▶ _Task requirements_
Every line between the one containing "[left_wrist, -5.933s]" and the last line of the data, both included, is to be set down exactly, and pictures are to be omitted.

▶ _Data excerpt_
Start of Block
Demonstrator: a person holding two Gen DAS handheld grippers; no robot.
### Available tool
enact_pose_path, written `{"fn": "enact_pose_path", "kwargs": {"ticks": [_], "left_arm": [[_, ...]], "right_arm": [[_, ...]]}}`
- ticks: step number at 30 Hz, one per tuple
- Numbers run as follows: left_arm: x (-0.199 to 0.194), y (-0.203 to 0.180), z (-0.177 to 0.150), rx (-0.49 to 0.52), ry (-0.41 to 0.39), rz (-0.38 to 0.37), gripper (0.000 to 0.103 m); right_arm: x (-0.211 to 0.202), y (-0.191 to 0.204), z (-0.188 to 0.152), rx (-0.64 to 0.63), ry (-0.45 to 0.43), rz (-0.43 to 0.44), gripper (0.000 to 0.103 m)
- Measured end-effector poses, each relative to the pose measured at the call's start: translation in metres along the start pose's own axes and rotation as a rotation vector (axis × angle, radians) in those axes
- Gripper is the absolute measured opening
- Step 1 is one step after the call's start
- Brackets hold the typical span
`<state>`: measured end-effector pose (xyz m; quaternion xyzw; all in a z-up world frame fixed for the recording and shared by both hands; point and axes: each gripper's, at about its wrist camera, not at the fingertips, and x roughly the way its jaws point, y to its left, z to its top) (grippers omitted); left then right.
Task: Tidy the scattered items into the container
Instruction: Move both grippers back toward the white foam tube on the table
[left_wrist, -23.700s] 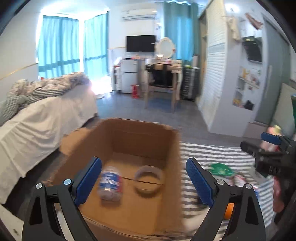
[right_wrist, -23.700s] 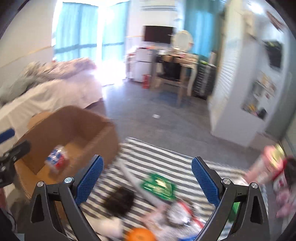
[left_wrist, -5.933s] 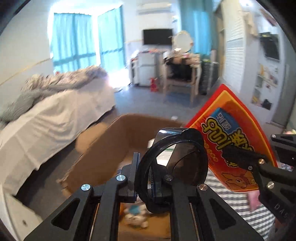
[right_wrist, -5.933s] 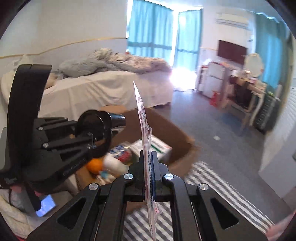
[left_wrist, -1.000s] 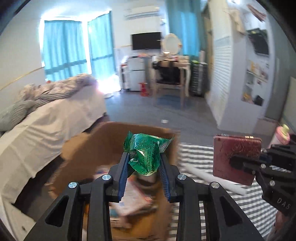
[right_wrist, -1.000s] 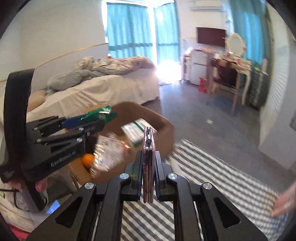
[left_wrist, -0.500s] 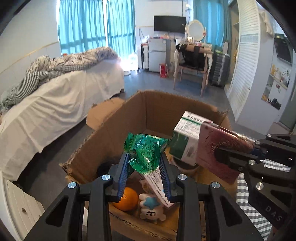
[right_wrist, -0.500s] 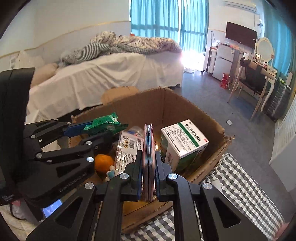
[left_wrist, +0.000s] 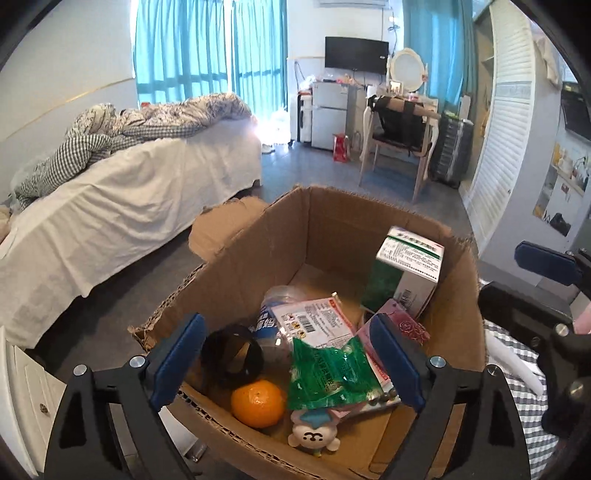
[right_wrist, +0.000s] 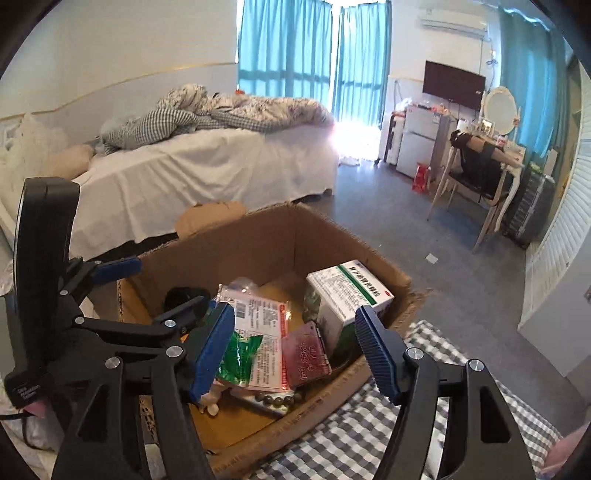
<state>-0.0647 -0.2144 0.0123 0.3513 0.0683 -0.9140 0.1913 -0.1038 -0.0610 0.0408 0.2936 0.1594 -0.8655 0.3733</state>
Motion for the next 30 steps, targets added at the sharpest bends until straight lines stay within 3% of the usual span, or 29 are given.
{"fn": "enact_pose_path", "kwargs": {"ticks": [4,8,11,14,18,22,30], "left_arm": [[-0.012,-0.015,0.0,0.024,-0.022,-0.03,0.094],[-0.024,-0.039,0.0,0.069,-0.044,-0.067,0.094],[-0.035,-0.06,0.0,0.106,-0.071,-0.103,0.095],[-0.044,-0.085,-0.001,0.145,-0.095,-0.139,0.103],[-0.054,-0.121,-0.007,0.201,-0.118,-0.198,0.103],[-0.054,-0.166,-0.018,0.269,-0.099,-0.257,0.103],[-0.021,-0.226,-0.048,0.356,0.024,-0.293,0.103]], "right_arm": [[-0.032,-0.016,-0.01,0.011,-0.047,-0.046,0.07],[-0.067,-0.053,-0.025,0.088,-0.09,-0.136,0.086],[-0.096,-0.086,-0.041,0.157,-0.106,-0.221,0.088],[-0.117,-0.116,-0.056,0.212,-0.105,-0.303,0.089],[-0.142,-0.145,-0.089,0.237,-0.09,-0.368,0.089],[-0.151,-0.156,-0.122,0.226,-0.067,-0.36,0.089],[-0.121,-0.168,-0.166,0.23,0.045,-0.224,0.086]]}}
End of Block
▶ _Solved exercise_
[left_wrist, -5.933s] 
[right_wrist, -5.933s] 
[left_wrist, -1.000s] 
[right_wrist, -1.000s] 
[left_wrist, -0.500s] 
[right_wrist, -0.500s] 
[left_wrist, +0.000s] 
[right_wrist, +0.000s] 
<state>-0.0647 -0.2144 0.0123 0.3513 0.0683 -0.9140 0.1913 -0.1038 -0.0610 0.0408 0.2936 0.1594 -0.8655 0.3733</state>
Motion for the next 30 steps, targets added at the sharpest bends until straight lines stay within 3% of the usual span, or 29 are given.
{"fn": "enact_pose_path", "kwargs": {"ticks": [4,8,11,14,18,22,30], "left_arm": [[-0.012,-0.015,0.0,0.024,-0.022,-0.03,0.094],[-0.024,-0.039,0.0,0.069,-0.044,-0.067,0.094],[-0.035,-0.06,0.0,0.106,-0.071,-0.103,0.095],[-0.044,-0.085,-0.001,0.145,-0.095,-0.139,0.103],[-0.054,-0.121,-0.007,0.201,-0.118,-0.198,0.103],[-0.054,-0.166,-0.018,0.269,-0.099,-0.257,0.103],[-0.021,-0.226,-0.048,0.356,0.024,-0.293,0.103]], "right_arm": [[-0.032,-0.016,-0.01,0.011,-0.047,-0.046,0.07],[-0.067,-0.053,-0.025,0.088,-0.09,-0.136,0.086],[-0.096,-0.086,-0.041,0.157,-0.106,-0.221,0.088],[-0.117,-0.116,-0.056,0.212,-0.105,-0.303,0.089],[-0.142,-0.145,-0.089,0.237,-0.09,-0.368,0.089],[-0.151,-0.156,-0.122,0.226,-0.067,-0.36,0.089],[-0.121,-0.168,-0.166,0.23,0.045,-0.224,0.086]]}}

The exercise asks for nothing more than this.